Once the pictures are set aside, output all the records exactly.

Saved entries
------------------------------------------------------------------------

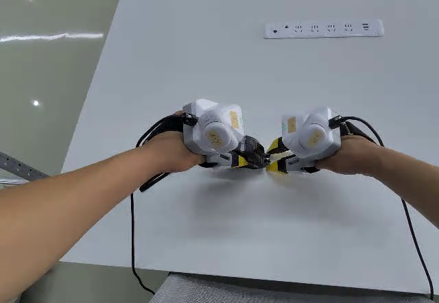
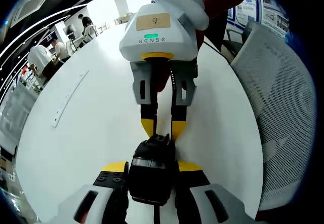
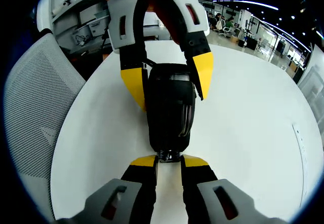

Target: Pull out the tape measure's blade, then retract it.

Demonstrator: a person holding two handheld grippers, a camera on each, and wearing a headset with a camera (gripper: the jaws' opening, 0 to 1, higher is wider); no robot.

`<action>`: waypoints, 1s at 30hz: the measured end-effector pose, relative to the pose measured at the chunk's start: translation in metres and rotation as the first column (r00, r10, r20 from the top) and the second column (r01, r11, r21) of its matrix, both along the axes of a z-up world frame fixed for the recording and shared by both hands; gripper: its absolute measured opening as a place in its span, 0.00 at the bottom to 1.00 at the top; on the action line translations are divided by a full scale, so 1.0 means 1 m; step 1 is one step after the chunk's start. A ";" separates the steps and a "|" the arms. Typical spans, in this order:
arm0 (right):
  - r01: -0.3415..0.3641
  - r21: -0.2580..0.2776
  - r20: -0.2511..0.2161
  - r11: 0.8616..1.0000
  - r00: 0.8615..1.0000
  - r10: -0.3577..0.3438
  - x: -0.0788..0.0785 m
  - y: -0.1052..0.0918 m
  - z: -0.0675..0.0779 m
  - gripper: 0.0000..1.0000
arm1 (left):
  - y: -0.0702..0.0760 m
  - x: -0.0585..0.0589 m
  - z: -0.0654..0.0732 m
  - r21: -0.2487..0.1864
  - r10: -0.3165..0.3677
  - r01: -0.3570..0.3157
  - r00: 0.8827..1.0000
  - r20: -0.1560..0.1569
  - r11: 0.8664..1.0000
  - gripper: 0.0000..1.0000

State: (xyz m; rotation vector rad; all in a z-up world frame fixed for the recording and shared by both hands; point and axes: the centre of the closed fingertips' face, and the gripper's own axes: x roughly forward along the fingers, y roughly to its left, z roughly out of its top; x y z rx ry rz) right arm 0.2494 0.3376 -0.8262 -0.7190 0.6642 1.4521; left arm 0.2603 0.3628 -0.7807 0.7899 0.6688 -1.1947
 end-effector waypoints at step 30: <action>0.036 0.055 -0.036 0.998 0.999 -0.034 0.002 -0.007 0.004 0.10 | 0.001 0.000 0.001 0.029 -0.028 0.028 0.999 -0.023 0.999 0.28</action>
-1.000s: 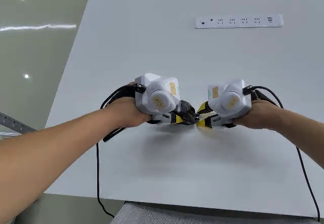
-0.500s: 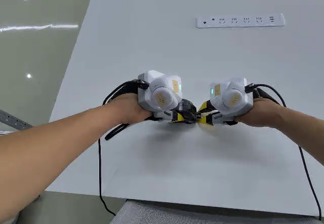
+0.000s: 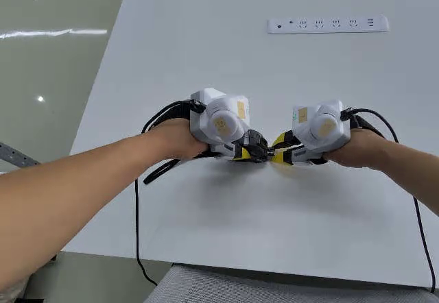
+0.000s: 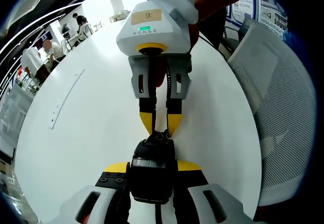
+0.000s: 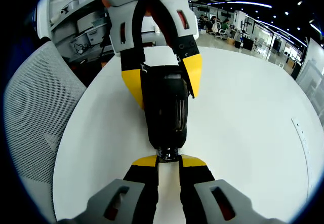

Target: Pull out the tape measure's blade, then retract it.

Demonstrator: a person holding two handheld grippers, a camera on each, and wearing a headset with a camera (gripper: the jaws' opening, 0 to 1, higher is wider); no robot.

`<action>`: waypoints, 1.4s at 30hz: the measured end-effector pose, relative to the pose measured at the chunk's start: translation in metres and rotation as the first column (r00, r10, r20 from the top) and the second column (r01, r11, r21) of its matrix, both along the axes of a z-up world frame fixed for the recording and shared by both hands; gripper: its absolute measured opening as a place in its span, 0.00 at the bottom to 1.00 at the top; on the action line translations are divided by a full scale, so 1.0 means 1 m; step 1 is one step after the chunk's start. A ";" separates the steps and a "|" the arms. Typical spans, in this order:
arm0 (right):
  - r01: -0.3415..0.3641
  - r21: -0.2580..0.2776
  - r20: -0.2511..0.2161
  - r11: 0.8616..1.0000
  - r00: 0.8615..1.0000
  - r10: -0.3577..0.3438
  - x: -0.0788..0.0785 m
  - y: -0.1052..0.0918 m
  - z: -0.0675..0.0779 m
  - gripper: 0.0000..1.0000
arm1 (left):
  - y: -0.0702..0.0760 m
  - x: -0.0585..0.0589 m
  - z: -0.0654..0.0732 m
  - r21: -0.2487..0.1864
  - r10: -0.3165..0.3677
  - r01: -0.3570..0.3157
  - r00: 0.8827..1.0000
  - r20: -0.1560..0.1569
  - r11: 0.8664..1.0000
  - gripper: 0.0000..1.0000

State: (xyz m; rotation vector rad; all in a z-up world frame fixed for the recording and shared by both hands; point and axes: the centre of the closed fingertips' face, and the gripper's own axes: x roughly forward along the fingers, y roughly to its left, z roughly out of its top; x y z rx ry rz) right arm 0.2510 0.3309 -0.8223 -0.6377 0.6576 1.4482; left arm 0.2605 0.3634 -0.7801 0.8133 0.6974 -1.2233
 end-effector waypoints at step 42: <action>0.006 -0.018 -0.012 1.000 1.000 -0.007 0.001 -0.055 0.015 0.00 | -0.001 0.000 0.002 -0.007 0.001 -0.001 1.000 -0.010 1.000 0.28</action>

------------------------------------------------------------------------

- [Result for this task]:
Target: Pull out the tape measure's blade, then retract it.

Demonstrator: a person holding two handheld grippers, a camera on each, and wearing a headset with a camera (gripper: the jaws' opening, 0 to 1, higher is wider); no robot.

`<action>`: waypoints, 1s at 30hz: the measured end-effector pose, relative to the pose measured at the chunk's start: translation in metres and rotation as the first column (r00, r10, r20 from the top) and the second column (r01, r11, r21) of its matrix, both along the axes of a z-up world frame fixed for the recording and shared by both hands; gripper: its absolute measured opening as a place in its span, 0.00 at the bottom to 1.00 at the top; on the action line translations are divided by a full scale, so 1.0 means 1 m; step 1 is one step after the chunk's start. A ";" separates the steps and a "|" the arms. Typical spans, in this order:
arm0 (right):
  - r01: -0.3415..0.3641
  - r21: -0.2580..0.2776
  - r20: -0.2511..0.2161
  - r11: 0.8616..1.0000
  - r00: 0.8615..1.0000
  - r10: -0.3577..0.3438
  - x: -0.0788..0.0785 m
  - y: -0.1052..0.0918 m
  - z: -0.0675..0.0779 m
  - gripper: 0.0000..1.0000
arm1 (left):
  - y: -0.0702..0.0760 m
  - x: -0.0585..0.0589 m
  - z: -0.0654..0.0732 m
  - r21: -0.2487..0.1864
  - r10: -0.3165..0.3677
  - r01: -0.3570..0.3157
  - r00: 0.8827..1.0000
  - r20: -0.1560..0.1569
  - r11: 0.8664..1.0000
  - gripper: 0.0000..1.0000

State: (xyz m; rotation vector rad; all in a z-up world frame fixed for the recording and shared by both hands; point and axes: the centre of the closed fingertips' face, and the gripper's own axes: x roughly forward along the fingers, y roughly to its left, z roughly out of its top; x y z rx ry rz) right arm 0.2494 0.3376 -0.8262 -0.7190 0.6642 1.4521; left arm 0.2603 0.3628 -0.7807 0.7899 0.6688 -1.1947
 end-effector waypoints at step 30: <action>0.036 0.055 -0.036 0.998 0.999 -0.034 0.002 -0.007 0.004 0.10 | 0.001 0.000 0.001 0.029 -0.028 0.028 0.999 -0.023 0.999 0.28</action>
-1.000s: 
-0.500s: 
+0.000s: 
+0.000s: 
+0.000s: 

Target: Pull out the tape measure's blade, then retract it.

Demonstrator: a person holding two handheld grippers, a camera on each, and wearing a headset with a camera (gripper: the jaws' opening, 0 to 1, higher is wider); no robot.

`<action>`: waypoints, 1.4s at 30hz: the measured end-effector pose, relative to the pose measured at the chunk's start: translation in metres and rotation as the first column (r00, r10, r20 from the top) and the second column (r01, r11, r21) of its matrix, both along the axes of a z-up world frame fixed for the recording and shared by both hands; gripper: its absolute measured opening as a place in its span, 0.00 at the bottom to 1.00 at the top; on the action line translations are divided by a full scale, so 1.0 means 1 m; step 1 is one step after the chunk's start. A ";" separates the steps and a "|" the arms. Typical spans, in this order:
arm0 (right):
  - r01: -0.3415..0.3641
  - r21: -0.2580..0.2776
  - r20: -0.2511..0.2161
  - r11: 0.8616..1.0000
  - r00: 0.8615..1.0000
  - r10: -0.3577..0.3438
  - x: -0.0788..0.0785 m
  - y: -0.1052..0.0918 m
  - z: -0.0675..0.0779 m
  - gripper: 0.0000..1.0000
arm1 (left):
  - y: -0.0702..0.0760 m
  - x: -0.0585..0.0589 m
  - z: -0.0654..0.0732 m
  - r21: -0.2487..0.1864
  - r10: -0.3165..0.3677
  - r01: -0.3570..0.3157
  - r00: 0.8827..1.0000
  - r20: -0.1560..0.1569
  - r11: 0.8664..1.0000
  - gripper: 0.0000..1.0000

State: (xyz m; rotation vector rad; all in a z-up world frame fixed for the recording and shared by both hands; point and axes: the centre of the closed fingertips' face, and the gripper's own axes: x roughly forward along the fingers, y roughly to its left, z roughly out of its top; x y z rx ry rz) right arm 0.2510 0.3309 -0.8223 -0.6377 0.6576 1.4482; left arm 0.2605 0.3634 -0.7801 0.8133 0.6974 -1.2233
 end-effector waypoints at step 42: <action>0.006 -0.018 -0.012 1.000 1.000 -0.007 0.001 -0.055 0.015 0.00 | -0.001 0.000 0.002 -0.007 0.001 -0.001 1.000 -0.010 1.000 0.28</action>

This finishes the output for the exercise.